MENGUAK Fenomena Banyaknya Bunuh Diri di Palembang: 90 Persen karena Skizofernia
Data yang dihimpun Tribun, Bulan Agustus terjadi dua kasus bunuh diri, yang dilakukan S di kawasan Gandus.
Tak hanya itu, penderita ini juga merasa dikucilkan dari lingkungan sehingga membuatnya semakin tertekan, dibully sehingga berujung juga pada bunuh diri.
"Namun kasus ini tidak sebanyak dulu yang kita tangani saat di RS Erba yang lama," kata Iwan.
Pemicu lainnya yakni karena penderita ganguan jiwa ini mulai membaik namun saat kembali hadir di tengah masyarakat merasa dikucilkan sehingga menjadi pemicu untuk melakukan bunuh diri juga.

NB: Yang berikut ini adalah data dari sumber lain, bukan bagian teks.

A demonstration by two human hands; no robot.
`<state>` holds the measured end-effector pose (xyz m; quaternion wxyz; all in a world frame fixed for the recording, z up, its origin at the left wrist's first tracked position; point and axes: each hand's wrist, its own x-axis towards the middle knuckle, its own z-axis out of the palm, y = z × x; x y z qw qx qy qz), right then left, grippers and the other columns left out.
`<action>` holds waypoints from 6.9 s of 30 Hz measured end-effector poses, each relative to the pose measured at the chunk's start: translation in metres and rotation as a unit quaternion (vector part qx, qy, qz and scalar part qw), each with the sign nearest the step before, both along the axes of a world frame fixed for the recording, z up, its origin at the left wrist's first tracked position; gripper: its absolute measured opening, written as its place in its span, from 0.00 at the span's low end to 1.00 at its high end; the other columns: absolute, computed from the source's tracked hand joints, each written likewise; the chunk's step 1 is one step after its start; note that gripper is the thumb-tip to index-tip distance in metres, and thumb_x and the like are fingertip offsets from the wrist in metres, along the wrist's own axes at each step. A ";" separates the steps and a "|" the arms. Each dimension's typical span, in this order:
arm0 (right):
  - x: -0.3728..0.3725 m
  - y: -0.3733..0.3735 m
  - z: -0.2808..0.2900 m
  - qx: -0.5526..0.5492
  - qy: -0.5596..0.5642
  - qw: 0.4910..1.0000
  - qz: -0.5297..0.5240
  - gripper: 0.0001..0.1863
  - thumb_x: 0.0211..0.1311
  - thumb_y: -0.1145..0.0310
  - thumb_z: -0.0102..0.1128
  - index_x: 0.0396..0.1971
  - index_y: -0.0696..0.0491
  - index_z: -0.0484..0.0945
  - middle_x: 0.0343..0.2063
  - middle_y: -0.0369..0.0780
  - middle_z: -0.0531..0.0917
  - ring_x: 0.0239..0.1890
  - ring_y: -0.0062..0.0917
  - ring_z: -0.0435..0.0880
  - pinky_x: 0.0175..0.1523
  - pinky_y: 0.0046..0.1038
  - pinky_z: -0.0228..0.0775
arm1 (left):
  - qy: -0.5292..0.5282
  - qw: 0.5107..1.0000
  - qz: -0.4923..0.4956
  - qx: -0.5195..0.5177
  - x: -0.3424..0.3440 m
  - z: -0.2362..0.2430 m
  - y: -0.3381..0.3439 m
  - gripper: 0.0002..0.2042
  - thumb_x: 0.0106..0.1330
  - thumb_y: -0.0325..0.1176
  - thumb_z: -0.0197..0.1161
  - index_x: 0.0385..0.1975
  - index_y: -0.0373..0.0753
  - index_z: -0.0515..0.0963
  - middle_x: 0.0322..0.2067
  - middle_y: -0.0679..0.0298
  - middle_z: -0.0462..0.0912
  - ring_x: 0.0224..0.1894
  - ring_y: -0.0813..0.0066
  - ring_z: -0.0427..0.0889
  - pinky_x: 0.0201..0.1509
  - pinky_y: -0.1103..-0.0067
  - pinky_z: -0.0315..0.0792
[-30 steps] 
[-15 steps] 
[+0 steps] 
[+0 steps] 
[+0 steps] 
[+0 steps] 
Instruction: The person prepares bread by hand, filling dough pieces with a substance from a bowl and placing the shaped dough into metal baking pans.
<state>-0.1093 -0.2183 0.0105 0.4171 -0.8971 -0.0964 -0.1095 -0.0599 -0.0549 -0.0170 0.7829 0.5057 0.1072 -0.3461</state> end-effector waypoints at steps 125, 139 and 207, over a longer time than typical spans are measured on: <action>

"Penyebab lainnya bisa karena depresi. Kalau depresi ini beda dengan Skizofernia tadi. Kalau depresi ini karena ada tekanan-tekanan dari diri seseorang yang banyak penyebabnya," tegas dia.
Seperti karena masalah ekonomi, masalah keluarga, kesehatan, keluarga, pendidikan, pekerjaan dan lain sebagainya. "Contoh kasus mahasiswi yang bunuh diri beberapa waktu lalu yang melompat di jembatan musi empat itu termasuk depresi karena infonya karena penyakit yang dialaminya" jelasnya.
Saat ini, kata dia memang banyak sekali orang yang mengalami depresi yang sangat bahaya kalau tidak segera ditangani karena berujung pada kematian.
"Kalau seperti ini memang cukup dengan psikologis saja. Mencari solusi dari masalah yang dihadapi dan biasanya mendapatkan obat anti depresi dan anti cemas," jelasnya.
Penyembuhannya pun kata dia, tergantung dari pasien serta dukungan orang terdekat yang ada disekitarnya. "Namun kalau kita diamkan saja orang-orang depresi seperti ini sangat bahaya dan bisa menyebabkan bunuh diri," tegas dia.
Tak hanya itu, faktor dari keimanan, kepribadian, kecerdasan pun juga mempengaruhi depresi ini. "Karena itu keimanan seseorang jadi penting karena menjadi benteng bagi kekuatan seseorang," tanbah Iwan.
Katanya, untuk di Rs Erba sendiri pasien rawat inap atau penghuni bangsal ini memang sebagian besar karena ganguan jiwa yang disebabkan Skizofernia.
"Hampir 90 persen ini karena skizofernia yang terdeteksi ada bawaan dari lahir dan orang pecandu narkoba. Untuk pasien seperti depresi ada juga tapi minim karena mereka banyak yang perlu rawat jalan saja," tegas dia.
Di RS Erba ini juga bagi pasien rawat inap mendapatkan kegiatan-kegiatan yang dilakukan dari unit rehabilitasi. Seperti terapi kerja, terapi musik, religius, terapi gerak dan lain sebagainya.
"Tujuannya untuk mengajak para pasien ini aktif. Seperti hari ini terapi musik, pasien diajak keruangan khusus untuk mendengarkan musik dan bernyanyi,"bebernya.
Ia mengatakan masih banyak keluarga atau orang tua di luar sana yang enggan membawa anaknya yang berobat disini. "Karena ada rasa malu, ketidaktahuan juga sehingga kalau ada anggota keluarga yang mengalami depresi atau ganguan jiwa itu banyak disembunyikan padahal ini sangat berbahaya," bebernya.